#### EXERCISE DIRECTIONS
An exact copy of the lines from the one containing "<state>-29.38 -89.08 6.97" through the end of the material is all that is wanted; transcribe only those.

=====

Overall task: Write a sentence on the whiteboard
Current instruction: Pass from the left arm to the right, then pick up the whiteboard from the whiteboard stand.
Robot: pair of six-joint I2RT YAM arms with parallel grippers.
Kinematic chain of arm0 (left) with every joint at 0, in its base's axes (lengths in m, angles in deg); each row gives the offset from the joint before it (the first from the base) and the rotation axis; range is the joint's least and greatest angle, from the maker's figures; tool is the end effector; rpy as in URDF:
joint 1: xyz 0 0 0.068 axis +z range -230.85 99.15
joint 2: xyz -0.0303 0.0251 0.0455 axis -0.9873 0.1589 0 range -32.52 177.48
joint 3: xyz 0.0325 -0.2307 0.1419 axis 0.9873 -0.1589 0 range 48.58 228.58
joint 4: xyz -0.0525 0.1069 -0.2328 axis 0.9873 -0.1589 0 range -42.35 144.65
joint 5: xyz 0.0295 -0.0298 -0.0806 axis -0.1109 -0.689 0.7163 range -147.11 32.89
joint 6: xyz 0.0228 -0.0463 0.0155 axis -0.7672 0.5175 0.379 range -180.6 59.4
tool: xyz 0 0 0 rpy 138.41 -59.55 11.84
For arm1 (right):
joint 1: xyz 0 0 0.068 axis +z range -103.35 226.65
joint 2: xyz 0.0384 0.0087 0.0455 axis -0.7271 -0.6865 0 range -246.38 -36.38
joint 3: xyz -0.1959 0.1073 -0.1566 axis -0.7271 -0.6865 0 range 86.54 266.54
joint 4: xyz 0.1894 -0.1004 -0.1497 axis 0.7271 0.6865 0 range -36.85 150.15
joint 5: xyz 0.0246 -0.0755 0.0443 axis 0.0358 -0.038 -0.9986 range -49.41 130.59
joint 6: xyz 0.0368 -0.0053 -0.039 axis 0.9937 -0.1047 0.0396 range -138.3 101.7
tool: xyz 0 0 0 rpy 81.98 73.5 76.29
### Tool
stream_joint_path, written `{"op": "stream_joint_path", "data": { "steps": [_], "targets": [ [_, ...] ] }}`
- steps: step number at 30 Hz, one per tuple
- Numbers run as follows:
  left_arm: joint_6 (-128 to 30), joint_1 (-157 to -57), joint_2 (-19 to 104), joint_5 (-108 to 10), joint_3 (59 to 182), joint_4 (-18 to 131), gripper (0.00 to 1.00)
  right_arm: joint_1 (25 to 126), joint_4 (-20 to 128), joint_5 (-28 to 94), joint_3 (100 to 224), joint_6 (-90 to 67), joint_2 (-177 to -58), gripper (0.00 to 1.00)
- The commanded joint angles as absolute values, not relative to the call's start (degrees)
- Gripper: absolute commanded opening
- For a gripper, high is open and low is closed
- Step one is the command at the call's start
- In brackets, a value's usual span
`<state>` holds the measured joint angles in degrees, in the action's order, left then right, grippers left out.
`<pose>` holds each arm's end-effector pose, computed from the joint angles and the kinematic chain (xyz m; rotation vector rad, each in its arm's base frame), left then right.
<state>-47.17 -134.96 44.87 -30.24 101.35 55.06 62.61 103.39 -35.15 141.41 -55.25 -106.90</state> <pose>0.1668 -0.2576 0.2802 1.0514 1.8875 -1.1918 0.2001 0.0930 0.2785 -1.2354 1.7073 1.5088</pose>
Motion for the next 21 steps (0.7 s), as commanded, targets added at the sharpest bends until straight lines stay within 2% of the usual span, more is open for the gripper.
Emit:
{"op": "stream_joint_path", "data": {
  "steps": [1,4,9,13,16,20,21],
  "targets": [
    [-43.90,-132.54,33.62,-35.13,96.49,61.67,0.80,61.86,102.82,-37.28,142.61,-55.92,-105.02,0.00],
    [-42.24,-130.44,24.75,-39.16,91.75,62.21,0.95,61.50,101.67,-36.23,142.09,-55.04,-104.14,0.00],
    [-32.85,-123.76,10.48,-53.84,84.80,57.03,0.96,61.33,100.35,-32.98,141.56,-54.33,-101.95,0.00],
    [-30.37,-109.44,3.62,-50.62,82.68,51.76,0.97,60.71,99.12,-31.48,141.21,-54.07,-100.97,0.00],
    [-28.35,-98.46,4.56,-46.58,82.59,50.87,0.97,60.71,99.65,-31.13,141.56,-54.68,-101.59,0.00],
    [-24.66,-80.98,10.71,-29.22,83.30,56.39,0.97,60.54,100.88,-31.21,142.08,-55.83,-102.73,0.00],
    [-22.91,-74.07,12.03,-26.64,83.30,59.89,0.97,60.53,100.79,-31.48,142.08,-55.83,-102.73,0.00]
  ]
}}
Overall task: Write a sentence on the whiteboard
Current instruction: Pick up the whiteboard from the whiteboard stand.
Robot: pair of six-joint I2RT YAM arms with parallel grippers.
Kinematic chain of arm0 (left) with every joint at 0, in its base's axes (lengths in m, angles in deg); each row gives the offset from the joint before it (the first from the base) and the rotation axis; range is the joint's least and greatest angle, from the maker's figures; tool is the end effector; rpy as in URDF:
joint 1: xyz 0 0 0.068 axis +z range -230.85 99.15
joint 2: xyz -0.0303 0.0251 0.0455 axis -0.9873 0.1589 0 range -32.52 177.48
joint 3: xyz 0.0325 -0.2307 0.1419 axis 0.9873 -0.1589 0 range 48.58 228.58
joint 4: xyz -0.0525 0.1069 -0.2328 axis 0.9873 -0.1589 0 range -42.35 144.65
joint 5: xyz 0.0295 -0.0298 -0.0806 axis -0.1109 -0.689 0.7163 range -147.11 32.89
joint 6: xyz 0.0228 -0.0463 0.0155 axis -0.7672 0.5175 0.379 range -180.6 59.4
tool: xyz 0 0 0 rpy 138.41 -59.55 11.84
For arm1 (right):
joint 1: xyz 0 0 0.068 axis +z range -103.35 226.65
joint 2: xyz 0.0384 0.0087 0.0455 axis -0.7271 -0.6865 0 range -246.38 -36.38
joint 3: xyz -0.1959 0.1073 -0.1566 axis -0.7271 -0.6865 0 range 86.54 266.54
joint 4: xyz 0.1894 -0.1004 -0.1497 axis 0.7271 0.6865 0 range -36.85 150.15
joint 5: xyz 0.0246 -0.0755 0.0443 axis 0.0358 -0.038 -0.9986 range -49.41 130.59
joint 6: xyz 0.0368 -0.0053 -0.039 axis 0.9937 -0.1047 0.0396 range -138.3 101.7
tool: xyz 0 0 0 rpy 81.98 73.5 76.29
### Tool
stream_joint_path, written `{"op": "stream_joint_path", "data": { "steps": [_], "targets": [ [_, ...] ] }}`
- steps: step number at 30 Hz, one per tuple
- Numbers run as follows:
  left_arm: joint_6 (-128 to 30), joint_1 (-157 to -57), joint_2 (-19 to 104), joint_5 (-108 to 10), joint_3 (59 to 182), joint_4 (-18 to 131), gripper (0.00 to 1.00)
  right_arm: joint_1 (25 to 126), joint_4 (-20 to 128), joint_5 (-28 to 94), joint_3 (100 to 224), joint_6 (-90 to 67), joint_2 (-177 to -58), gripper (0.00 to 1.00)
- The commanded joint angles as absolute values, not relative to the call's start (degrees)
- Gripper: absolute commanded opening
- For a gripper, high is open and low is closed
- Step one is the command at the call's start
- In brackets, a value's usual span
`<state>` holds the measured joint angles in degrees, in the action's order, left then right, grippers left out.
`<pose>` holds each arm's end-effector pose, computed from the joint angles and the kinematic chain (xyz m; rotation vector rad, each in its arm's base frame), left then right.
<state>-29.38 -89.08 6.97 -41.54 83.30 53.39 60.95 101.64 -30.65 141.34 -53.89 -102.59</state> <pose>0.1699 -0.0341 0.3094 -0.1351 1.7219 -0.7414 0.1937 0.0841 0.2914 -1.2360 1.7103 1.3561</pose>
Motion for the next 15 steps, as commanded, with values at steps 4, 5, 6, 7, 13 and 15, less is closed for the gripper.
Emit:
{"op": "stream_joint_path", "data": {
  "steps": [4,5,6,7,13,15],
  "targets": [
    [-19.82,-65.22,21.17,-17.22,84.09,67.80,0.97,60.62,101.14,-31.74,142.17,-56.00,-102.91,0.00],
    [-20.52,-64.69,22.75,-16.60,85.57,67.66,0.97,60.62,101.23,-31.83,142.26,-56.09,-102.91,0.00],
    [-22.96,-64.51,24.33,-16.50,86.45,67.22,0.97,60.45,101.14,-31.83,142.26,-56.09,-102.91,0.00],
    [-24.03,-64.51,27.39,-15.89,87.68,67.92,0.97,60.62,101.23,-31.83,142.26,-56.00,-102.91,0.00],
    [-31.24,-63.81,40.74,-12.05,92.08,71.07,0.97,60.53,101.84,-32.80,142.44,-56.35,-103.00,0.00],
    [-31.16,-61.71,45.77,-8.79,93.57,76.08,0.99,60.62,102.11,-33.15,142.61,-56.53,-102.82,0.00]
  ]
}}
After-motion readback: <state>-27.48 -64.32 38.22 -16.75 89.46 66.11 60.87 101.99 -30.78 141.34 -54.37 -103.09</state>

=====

#### ANSWER BOX
<state>-29.38 -89.08 6.97 -41.54 83.30 53.39 60.95 101.64 -30.65 141.34 -53.89 -102.59</state> <pose>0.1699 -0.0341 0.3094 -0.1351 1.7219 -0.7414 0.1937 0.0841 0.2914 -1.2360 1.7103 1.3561</pose>
Motion for the next 15 steps, as commanded, with values at steps 4, 5, 6, 7, 13 and 15, less is closed for the gripper.
Emit:
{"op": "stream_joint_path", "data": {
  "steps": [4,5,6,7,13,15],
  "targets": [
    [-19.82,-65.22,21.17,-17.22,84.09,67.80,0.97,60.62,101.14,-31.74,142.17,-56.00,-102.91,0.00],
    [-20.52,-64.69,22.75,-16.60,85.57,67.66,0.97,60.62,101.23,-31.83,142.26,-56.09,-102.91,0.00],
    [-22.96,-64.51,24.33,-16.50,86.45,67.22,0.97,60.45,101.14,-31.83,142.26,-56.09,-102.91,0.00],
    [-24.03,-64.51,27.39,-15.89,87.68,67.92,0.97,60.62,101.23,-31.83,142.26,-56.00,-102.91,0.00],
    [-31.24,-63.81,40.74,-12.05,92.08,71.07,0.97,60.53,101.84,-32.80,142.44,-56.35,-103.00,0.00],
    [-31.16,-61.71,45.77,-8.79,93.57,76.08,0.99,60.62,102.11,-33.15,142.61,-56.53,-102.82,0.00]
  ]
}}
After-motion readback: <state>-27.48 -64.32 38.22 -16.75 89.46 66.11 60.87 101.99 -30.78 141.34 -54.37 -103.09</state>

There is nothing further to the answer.